(Record set)

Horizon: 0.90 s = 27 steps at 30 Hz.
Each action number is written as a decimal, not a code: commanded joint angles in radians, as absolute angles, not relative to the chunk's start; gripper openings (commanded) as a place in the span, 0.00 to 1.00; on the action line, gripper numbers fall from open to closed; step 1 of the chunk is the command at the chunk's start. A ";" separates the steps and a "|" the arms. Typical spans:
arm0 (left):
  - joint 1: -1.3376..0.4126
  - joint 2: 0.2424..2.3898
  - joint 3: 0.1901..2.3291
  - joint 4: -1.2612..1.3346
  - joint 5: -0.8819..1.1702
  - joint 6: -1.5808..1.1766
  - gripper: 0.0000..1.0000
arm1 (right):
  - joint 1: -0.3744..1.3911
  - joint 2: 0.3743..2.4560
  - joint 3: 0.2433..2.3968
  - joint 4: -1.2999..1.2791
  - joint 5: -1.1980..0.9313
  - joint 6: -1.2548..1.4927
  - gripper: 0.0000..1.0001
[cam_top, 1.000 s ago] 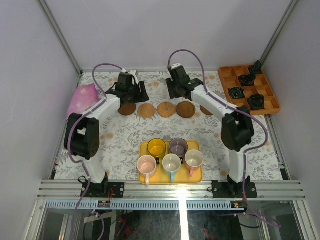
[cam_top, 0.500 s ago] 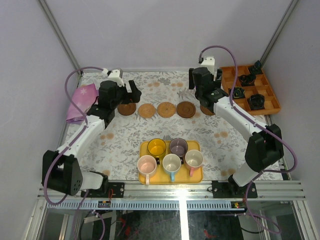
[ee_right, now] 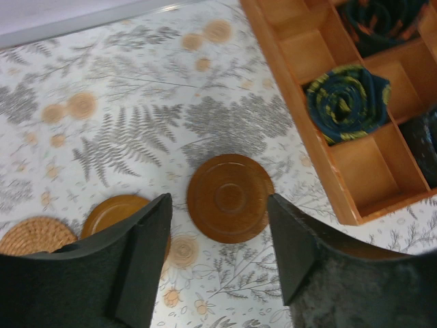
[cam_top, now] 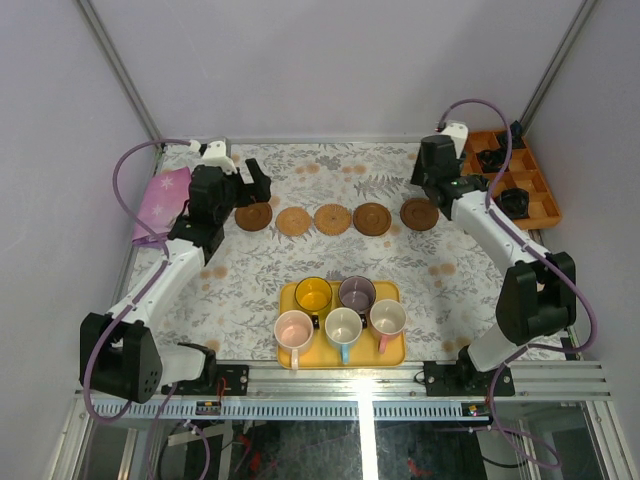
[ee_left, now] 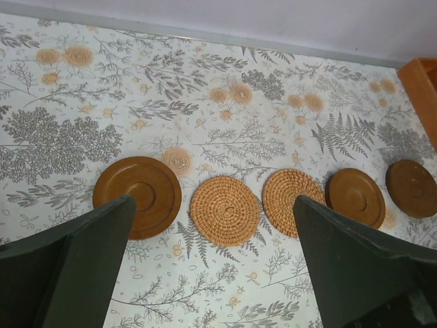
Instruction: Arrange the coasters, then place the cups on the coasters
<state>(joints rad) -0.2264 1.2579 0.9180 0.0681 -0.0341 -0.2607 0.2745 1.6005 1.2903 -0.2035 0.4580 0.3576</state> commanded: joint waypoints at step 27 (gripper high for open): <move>-0.221 1.385 0.914 0.114 0.013 -0.330 1.00 | 0.229 2.040 1.484 -0.345 0.325 0.360 0.00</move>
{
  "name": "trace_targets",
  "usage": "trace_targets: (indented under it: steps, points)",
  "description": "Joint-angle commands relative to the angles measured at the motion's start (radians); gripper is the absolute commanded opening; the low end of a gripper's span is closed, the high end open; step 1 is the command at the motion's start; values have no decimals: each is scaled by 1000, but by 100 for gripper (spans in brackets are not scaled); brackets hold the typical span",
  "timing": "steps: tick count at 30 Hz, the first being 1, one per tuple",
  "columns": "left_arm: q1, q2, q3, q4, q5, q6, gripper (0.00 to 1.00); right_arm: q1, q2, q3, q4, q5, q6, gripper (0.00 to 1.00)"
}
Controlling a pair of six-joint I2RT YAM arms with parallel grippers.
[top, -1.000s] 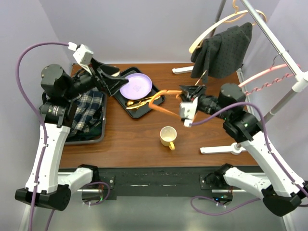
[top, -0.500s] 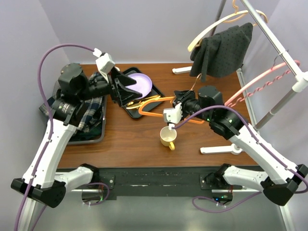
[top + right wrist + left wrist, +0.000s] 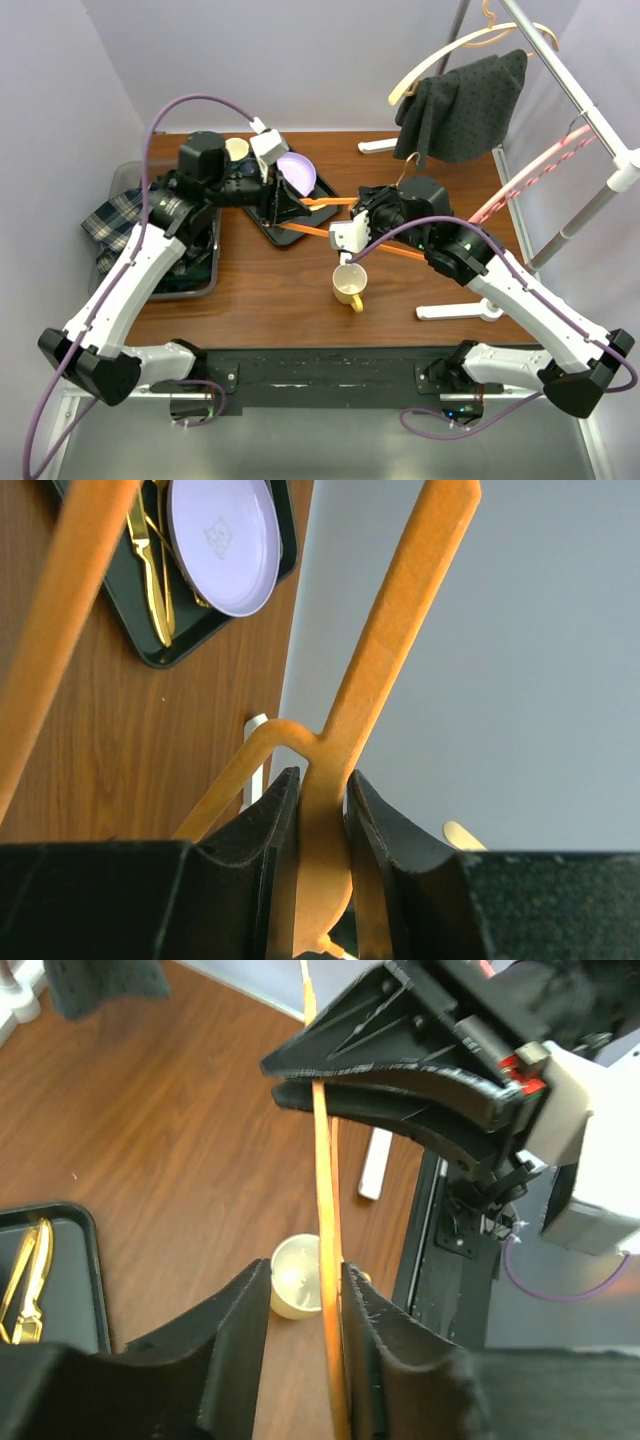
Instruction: Remove the skirt from the hanger
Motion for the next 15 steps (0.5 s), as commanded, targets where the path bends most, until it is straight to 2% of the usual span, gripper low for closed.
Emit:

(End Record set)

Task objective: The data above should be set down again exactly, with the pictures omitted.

Answer to this problem:
Horizon: 0.90 s = 27 steps at 30 Hz.
Each action number is written as a decimal, not a code: commanded joint angles in radians, as absolute angles, not relative to the chunk's start; gripper openings (commanded) as a place in the span, 0.00 to 1.00; on the action line, gripper numbers fall from open to closed; step 1 of the chunk is the command at the chunk's start. A ";" separates the steps and a "|" the arms. Typical spans:
arm0 (left):
  - joint 1: -1.3376..0.4126
  - joint 2: 0.2424..2.3898
  - joint 3: 0.1901..2.3291
  - joint 4: -1.2612..1.3346
  - joint 5: -0.8819..1.1702
  - joint 6: -1.5808..1.1766
  - gripper: 0.0000..1.0000
arm1 (right):
  - joint 1: -0.3744..1.3911
  - joint 2: 0.3743..2.4560
  - joint 3: 0.2433..2.3968
  - joint 4: -1.2999..1.2791
  - joint 5: -1.1980..0.9313
  - joint 6: -1.2548..1.4927
  - gripper: 0.0000..1.0001
[cam_top, 1.000 s ago] 
[cam_top, 0.500 s ago] 
[ee_right, now] 
[cam_top, now] 
[ee_left, now] 
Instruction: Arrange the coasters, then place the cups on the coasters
<state>(joints rad) -0.2264 1.2579 0.9180 0.0681 -0.0341 -0.2607 0.2745 1.6005 1.2903 -0.2035 0.4580 0.3576</state> commanded: joint waypoints at step 27 (gripper high for open): <move>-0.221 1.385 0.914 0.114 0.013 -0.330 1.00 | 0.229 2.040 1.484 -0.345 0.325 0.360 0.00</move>
{
  "name": "trace_targets",
  "usage": "trace_targets: (indented under it: steps, points)",
  "description": "Joint-angle commands relative to the angles measured at the motion's start (radians); gripper is the absolute commanded opening; the low end of a gripper's span is closed, the high end open; step 1 is the command at the motion's start; values have no decimals: each is scaled by 1000, but by 100 for gripper (spans in brackets are not scaled); brackets hold the typical span",
  "timing": "steps: tick count at 30 Hz, the first being 1, one per tuple",
  "columns": "left_arm: q1, q2, q3, q4, q5, q6, gripper (0.00 to 1.00); right_arm: q1, q2, q3, q4, q5, q6, gripper (0.00 to 1.00)"
}
Controlling a pair of six-joint I2RT YAM arms with parallel grippers.
[top, -1.000s] 
[top, -0.500s] 
[top + right wrist + left wrist, +0.000s] 
Instruction: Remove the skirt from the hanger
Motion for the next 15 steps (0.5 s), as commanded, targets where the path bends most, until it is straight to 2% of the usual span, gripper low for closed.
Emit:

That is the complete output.